Friend has a script which is parsing XML file using XML::Twig. 10MB input file with 2000 structures that could be parsed in parallel. He has even bigger files, up to 100MB and script is parsing it even for 30 hours. I already advised him to check why is it taking so long but he wants anyway to add threads to this script and speed it up. And he ended up with script producing error Free to wrong pool 3080610 not 589260 at C:/Perl64/lib/XML/Parser/Expat.pm line 432.

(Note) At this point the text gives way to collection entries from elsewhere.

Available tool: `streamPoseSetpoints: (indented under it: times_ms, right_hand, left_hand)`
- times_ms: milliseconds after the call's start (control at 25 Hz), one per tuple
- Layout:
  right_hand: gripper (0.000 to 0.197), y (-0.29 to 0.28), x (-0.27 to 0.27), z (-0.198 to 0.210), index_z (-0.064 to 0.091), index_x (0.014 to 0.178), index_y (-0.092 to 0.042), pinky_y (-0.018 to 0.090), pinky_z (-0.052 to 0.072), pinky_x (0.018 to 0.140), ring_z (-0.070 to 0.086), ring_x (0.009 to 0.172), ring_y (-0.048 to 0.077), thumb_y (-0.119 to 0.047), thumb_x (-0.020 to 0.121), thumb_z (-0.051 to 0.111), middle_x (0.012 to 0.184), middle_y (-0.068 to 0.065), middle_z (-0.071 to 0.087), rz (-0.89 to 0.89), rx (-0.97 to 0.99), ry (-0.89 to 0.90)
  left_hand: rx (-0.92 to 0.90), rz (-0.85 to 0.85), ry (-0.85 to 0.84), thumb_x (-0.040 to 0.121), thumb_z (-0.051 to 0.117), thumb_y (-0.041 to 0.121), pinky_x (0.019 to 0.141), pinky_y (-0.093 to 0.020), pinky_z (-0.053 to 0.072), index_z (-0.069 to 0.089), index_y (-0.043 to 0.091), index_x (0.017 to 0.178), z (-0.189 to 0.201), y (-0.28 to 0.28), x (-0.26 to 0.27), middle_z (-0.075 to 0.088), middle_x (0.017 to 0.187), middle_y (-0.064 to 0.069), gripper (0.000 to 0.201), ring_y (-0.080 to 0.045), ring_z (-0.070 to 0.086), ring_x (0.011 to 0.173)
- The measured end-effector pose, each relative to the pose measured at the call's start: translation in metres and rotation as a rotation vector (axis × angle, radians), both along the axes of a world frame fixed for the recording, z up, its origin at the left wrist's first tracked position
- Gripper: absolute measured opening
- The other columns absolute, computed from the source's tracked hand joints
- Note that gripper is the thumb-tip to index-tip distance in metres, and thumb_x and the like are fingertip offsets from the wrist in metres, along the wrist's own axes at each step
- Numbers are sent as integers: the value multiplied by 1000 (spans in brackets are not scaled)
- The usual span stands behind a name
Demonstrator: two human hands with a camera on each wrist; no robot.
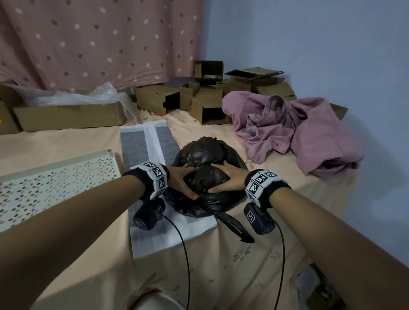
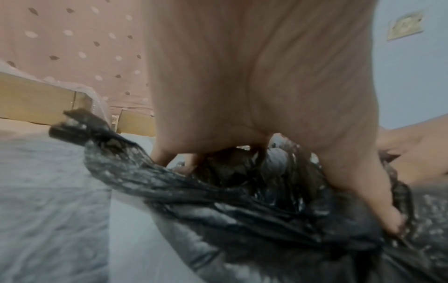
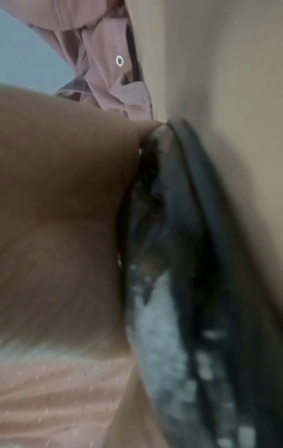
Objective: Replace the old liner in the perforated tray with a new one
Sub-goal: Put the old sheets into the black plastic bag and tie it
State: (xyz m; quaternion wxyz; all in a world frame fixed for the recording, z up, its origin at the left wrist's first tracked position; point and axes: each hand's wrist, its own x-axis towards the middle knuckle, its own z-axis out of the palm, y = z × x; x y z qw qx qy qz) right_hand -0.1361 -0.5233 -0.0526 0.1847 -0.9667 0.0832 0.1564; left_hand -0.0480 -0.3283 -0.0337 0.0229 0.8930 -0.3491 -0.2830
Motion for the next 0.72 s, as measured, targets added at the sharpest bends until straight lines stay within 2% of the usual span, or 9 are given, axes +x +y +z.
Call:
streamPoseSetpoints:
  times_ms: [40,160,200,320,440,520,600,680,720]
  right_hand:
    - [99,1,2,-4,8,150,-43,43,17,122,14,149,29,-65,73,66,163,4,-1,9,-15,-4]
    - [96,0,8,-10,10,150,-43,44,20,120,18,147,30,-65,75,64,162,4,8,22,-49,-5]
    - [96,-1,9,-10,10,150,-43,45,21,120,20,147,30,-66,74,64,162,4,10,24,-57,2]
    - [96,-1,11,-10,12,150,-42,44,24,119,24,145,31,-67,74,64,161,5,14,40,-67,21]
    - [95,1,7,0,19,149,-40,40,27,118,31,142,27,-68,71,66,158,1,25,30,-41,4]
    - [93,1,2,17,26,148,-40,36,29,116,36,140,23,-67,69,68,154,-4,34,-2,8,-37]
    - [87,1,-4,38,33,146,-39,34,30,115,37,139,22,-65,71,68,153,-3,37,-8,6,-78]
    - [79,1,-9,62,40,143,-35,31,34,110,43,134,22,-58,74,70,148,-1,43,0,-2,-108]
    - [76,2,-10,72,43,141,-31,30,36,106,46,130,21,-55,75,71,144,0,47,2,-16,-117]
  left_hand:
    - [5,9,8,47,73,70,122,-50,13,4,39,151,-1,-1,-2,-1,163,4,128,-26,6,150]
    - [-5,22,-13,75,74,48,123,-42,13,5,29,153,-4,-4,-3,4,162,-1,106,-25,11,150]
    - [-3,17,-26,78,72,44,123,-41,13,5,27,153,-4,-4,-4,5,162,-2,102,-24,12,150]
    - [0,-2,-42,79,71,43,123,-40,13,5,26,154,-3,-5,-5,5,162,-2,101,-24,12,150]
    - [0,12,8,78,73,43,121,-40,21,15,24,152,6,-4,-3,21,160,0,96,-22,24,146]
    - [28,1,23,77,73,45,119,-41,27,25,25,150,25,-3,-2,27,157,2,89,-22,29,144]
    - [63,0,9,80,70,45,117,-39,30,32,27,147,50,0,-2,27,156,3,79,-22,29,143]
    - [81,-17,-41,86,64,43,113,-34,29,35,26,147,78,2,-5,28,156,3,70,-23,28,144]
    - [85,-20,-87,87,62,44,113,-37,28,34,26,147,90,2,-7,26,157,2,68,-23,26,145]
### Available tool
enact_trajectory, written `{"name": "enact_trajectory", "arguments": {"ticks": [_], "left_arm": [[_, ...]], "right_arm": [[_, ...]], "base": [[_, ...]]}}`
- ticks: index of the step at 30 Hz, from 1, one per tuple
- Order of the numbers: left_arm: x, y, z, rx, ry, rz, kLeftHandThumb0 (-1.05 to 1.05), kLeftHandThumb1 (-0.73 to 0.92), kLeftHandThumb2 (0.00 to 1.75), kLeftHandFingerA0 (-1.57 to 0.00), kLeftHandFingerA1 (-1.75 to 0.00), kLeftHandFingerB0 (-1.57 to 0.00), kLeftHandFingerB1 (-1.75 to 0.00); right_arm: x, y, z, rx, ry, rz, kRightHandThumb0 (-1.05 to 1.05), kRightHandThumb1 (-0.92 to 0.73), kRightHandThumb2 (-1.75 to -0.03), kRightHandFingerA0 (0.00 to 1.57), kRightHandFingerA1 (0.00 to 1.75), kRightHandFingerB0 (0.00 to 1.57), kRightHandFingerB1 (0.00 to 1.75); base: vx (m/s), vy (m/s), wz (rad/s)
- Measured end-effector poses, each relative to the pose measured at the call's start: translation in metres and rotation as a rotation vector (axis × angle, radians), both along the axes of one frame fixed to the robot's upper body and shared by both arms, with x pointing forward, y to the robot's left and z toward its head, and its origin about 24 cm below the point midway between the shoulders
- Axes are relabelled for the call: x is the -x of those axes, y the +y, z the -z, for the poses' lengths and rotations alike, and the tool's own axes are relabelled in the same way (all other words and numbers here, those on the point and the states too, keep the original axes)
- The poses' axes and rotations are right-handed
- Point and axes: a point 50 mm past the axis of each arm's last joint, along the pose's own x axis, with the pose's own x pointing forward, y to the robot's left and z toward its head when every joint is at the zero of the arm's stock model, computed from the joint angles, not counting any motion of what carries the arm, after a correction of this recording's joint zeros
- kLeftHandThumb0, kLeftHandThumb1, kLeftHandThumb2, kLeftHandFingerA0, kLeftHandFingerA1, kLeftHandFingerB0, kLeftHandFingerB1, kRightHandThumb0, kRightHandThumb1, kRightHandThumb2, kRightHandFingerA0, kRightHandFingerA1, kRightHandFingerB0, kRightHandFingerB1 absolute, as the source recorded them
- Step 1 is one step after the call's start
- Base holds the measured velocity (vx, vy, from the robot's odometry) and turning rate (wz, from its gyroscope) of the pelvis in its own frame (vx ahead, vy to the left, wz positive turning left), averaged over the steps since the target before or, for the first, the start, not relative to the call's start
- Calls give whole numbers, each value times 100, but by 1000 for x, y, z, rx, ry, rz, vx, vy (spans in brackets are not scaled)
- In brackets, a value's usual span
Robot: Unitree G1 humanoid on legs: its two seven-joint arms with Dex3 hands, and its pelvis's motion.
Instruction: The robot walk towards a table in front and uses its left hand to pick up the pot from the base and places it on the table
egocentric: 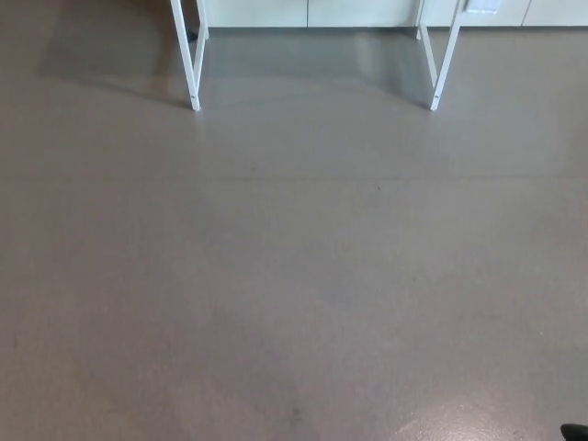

We have minimized the script to following one:

#!perl -l use XML::Twig; use threads; use Thread; $t= XML::Twig->new(twig_roots => {managedObject => \&handle_fasade}); $t->parsefile('inputFiles/wcel3g.xml'); sub handle_fasade{ my $currentTh = Thread->new( \&thrsub ); $currentTh->join; } sub thrsub{ }

If I comment out join or parsefile or even replace my $currentTh = Thread->new( \&thrsub ); with my $currentTh = Thread->new( { return 0 } ); error does not occur. What is wrong in this code?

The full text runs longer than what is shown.